2011-10-24 白洲正子 古典の細道
新潮選書の中の「古典の細道」という白洲正子さんの著書
古典人の辿った小徑を歩き、日本人の心の在り処をさぐる という副題が付いています、
倭建命、在原業平、小野小町、建礼門院、平維盛,花山院、世阿弥、蝉丸、
各地に伝わる伝承と、古典文学、史実を巧みに練り上げ、
日本人の精神史を掘り下げた力作です。
「西国巡礼の祖」の章、冒頭と最後に、幽閉という形で悲劇の花山法王が
晩年を過ごされた花山院について書かれた一文があります。
三田(兵庫県)の「花山院」は、実に静かな景色のいい寺で、様々の哀れな物語を伝えていた。
三田富士を借景に瀬戸内海まで見はるかす庭のたたずまいは、院の風雅を語って、あます所がない。
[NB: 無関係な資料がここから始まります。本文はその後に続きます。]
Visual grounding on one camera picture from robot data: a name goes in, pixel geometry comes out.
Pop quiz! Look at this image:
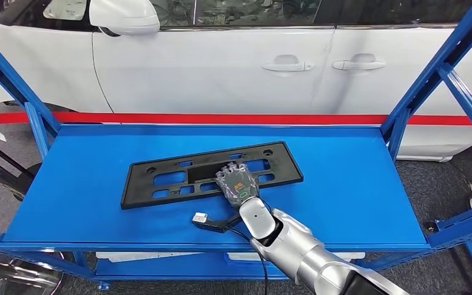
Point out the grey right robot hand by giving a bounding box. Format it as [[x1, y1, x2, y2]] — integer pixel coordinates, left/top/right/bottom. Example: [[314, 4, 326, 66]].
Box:
[[214, 162, 260, 209]]

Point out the black plastic plate frame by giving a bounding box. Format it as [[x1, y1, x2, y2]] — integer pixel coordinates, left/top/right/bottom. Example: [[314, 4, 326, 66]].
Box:
[[120, 141, 304, 210]]

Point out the blue metal shelf rack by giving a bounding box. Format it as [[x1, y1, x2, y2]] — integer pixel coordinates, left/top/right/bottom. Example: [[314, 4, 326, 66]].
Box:
[[0, 0, 472, 295]]

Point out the white car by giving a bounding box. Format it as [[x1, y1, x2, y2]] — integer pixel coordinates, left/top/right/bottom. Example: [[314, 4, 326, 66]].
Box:
[[0, 0, 472, 162]]

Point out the white plastic bin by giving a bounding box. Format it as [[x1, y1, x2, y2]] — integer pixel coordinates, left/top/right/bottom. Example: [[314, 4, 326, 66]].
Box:
[[95, 251, 205, 264], [226, 251, 366, 262]]

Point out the white car side mirror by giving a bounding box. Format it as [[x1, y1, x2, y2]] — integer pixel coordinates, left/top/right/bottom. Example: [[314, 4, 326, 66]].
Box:
[[88, 0, 160, 37]]

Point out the black pole chrome base stand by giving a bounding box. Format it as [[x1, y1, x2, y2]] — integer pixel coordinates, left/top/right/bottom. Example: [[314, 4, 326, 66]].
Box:
[[0, 246, 65, 295]]

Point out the black slanted metal bar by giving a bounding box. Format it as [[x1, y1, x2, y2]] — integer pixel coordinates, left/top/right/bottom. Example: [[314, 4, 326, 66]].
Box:
[[0, 130, 44, 200]]

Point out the black cable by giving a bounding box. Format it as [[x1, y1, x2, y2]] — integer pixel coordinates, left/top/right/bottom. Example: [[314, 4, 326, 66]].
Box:
[[227, 227, 269, 295]]

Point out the white car door handle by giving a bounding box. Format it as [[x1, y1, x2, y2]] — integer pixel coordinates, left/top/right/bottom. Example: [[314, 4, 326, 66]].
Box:
[[332, 53, 387, 72], [261, 55, 315, 74]]
、、、
高い山の上に建つ花山院は、時に雲海が漂い、遠くは瀬戸内海、北摂の山々、武庫川を、望むことが出来ます。
これやこの 行くも帰るも 別れては 知るも知らぬも 逢坂の関 蝉丸
白洲さんの本の裏表紙の帯に、蝉丸の歌が記されていました。
この歌にも、花山院について書かれた白州さんの文章にも、偶然出会いました。